### [What is needed]
Your task is to restate the data word for word.
-- Opening Marker --
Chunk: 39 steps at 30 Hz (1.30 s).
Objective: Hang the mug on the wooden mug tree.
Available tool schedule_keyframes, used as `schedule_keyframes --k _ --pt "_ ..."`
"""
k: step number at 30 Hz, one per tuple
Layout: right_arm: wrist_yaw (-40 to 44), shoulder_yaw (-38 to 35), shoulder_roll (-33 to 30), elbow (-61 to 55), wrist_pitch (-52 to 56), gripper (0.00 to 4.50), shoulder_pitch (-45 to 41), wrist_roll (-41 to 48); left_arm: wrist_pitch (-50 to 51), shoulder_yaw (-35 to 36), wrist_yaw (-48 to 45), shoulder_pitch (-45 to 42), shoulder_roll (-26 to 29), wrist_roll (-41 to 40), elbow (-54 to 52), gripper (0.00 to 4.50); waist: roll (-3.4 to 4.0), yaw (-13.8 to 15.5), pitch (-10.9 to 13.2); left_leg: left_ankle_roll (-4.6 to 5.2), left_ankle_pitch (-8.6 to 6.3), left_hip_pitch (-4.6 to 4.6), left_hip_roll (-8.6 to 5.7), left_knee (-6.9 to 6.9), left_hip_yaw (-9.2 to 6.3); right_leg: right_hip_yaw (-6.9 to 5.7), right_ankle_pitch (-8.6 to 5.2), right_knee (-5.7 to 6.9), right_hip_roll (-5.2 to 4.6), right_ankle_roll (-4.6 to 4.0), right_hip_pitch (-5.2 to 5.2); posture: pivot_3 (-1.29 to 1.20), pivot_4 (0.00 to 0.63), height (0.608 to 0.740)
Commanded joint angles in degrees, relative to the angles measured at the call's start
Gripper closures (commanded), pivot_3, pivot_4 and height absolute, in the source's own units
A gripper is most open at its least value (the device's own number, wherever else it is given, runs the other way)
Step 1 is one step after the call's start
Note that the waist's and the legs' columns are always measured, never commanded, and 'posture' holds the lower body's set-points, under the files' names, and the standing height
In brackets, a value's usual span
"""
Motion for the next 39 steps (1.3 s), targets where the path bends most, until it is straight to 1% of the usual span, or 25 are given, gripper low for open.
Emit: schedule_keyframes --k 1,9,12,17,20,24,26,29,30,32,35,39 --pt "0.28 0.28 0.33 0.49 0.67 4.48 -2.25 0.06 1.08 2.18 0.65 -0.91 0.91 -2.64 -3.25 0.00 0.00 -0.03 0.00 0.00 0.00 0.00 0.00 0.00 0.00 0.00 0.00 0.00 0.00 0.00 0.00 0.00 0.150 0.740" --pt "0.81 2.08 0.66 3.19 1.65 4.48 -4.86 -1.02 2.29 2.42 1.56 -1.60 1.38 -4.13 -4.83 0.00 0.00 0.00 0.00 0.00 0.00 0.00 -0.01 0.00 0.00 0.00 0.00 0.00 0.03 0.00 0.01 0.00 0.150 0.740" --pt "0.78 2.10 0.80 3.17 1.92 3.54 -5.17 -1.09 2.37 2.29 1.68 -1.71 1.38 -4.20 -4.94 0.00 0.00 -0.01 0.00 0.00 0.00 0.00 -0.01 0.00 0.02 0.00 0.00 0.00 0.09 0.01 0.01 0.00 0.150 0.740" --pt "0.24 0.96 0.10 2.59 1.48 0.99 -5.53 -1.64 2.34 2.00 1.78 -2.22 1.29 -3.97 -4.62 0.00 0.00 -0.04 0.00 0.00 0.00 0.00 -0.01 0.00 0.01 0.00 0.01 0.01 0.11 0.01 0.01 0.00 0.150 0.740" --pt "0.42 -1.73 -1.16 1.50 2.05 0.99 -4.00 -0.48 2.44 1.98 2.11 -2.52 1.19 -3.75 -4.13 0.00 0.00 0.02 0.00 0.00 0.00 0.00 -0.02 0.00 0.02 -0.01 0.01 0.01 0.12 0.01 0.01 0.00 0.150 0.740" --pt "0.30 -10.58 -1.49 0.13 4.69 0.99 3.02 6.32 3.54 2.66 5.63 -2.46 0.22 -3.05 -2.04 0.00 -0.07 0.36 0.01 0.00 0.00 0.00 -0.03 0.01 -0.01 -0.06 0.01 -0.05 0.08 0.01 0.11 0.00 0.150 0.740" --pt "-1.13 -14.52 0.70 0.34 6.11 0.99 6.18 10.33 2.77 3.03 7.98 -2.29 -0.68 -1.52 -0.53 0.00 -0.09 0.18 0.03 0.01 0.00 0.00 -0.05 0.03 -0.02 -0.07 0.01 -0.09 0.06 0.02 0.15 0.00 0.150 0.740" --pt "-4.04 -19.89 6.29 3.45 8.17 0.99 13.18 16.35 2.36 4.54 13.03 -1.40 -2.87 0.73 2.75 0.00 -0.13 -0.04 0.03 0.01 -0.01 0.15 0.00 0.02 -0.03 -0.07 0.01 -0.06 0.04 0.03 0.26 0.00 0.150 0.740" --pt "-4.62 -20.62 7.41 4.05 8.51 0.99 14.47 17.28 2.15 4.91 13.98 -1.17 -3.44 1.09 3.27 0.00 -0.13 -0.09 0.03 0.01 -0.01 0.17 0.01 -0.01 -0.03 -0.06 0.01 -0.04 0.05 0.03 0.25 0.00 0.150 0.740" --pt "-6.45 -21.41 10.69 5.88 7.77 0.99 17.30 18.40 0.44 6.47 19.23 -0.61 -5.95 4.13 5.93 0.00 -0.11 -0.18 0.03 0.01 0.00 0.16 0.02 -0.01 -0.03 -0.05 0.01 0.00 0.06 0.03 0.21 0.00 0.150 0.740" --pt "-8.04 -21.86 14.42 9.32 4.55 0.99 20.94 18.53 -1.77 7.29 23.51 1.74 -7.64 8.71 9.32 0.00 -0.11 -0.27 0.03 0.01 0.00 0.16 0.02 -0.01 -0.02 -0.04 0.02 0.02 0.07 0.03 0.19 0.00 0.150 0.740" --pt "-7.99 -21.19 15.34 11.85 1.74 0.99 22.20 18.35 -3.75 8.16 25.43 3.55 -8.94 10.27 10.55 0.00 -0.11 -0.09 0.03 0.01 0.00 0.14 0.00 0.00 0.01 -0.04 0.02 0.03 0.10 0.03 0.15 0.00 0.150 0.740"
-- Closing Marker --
### [Solved problem]
Chunk: 39 steps at 30 Hz (1.30 s).
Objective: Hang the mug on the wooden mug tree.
Available tool schedule_keyframes, used as `schedule_keyframes --k _ --pt "_ ..."`
"""
k: step number at 30 Hz, one per tuple
Layout: right_arm: wrist_yaw (-40 to 44), shoulder_yaw (-38 to 35), shoulder_roll (-33 to 30), elbow (-61 to 55), wrist_pitch (-52 to 56), gripper (0.00 to 4.50), shoulder_pitch (-45 to 41), wrist_roll (-41 to 48); left_arm: wrist_pitch (-50 to 51), shoulder_yaw (-35 to 36), wrist_yaw (-48 to 45), shoulder_pitch (-45 to 42), shoulder_roll (-26 to 29), wrist_roll (-41 to 40), elbow (-54 to 52), gripper (0.00 to 4.50); waist: roll (-3.4 to 4.0), yaw (-13.8 to 15.5), pitch (-10.9 to 13.2); left_leg: left_ankle_roll (-4.6 to 5.2), left_ankle_pitch (-8.6 to 6.3), left_hip_pitch (-4.6 to 4.6), left_hip_roll (-8.6 to 5.7), left_knee (-6.9 to 6.9), left_hip_yaw (-9.2 to 6.3); right_leg: right_hip_yaw (-6.9 to 5.7), right_ankle_pitch (-8.6 to 5.2), right_knee (-5.7 to 6.9), right_hip_roll (-5.2 to 4.6), right_ankle_roll (-4.6 to 4.0), right_hip_pitch (-5.2 to 5.2); posture: pivot_3 (-1.29 to 1.20), pivot_4 (0.00 to 0.63), height (0.608 to 0.740)
Commanded joint angles in degrees, relative to the angles measured at the call's start
Gripper closures (commanded), pivot_3, pivot_4 and height absolute, in the source's own units
A gripper is most open at its least value (the device's own number, wherever else it is given, runs the other way)
Step 1 is one step after the call's start
Note that the waist's and the legs' columns are always measured, never commanded, and 'posture' holds the lower body's set-points, under the files' names, and the standing height
In brackets, a value's usual span
"""
Motion for the next 39 steps (1.3 s), targets where the path bends most, until it is straight to 1% of the usual span, or 25 are given, gripper low for open.
Emit: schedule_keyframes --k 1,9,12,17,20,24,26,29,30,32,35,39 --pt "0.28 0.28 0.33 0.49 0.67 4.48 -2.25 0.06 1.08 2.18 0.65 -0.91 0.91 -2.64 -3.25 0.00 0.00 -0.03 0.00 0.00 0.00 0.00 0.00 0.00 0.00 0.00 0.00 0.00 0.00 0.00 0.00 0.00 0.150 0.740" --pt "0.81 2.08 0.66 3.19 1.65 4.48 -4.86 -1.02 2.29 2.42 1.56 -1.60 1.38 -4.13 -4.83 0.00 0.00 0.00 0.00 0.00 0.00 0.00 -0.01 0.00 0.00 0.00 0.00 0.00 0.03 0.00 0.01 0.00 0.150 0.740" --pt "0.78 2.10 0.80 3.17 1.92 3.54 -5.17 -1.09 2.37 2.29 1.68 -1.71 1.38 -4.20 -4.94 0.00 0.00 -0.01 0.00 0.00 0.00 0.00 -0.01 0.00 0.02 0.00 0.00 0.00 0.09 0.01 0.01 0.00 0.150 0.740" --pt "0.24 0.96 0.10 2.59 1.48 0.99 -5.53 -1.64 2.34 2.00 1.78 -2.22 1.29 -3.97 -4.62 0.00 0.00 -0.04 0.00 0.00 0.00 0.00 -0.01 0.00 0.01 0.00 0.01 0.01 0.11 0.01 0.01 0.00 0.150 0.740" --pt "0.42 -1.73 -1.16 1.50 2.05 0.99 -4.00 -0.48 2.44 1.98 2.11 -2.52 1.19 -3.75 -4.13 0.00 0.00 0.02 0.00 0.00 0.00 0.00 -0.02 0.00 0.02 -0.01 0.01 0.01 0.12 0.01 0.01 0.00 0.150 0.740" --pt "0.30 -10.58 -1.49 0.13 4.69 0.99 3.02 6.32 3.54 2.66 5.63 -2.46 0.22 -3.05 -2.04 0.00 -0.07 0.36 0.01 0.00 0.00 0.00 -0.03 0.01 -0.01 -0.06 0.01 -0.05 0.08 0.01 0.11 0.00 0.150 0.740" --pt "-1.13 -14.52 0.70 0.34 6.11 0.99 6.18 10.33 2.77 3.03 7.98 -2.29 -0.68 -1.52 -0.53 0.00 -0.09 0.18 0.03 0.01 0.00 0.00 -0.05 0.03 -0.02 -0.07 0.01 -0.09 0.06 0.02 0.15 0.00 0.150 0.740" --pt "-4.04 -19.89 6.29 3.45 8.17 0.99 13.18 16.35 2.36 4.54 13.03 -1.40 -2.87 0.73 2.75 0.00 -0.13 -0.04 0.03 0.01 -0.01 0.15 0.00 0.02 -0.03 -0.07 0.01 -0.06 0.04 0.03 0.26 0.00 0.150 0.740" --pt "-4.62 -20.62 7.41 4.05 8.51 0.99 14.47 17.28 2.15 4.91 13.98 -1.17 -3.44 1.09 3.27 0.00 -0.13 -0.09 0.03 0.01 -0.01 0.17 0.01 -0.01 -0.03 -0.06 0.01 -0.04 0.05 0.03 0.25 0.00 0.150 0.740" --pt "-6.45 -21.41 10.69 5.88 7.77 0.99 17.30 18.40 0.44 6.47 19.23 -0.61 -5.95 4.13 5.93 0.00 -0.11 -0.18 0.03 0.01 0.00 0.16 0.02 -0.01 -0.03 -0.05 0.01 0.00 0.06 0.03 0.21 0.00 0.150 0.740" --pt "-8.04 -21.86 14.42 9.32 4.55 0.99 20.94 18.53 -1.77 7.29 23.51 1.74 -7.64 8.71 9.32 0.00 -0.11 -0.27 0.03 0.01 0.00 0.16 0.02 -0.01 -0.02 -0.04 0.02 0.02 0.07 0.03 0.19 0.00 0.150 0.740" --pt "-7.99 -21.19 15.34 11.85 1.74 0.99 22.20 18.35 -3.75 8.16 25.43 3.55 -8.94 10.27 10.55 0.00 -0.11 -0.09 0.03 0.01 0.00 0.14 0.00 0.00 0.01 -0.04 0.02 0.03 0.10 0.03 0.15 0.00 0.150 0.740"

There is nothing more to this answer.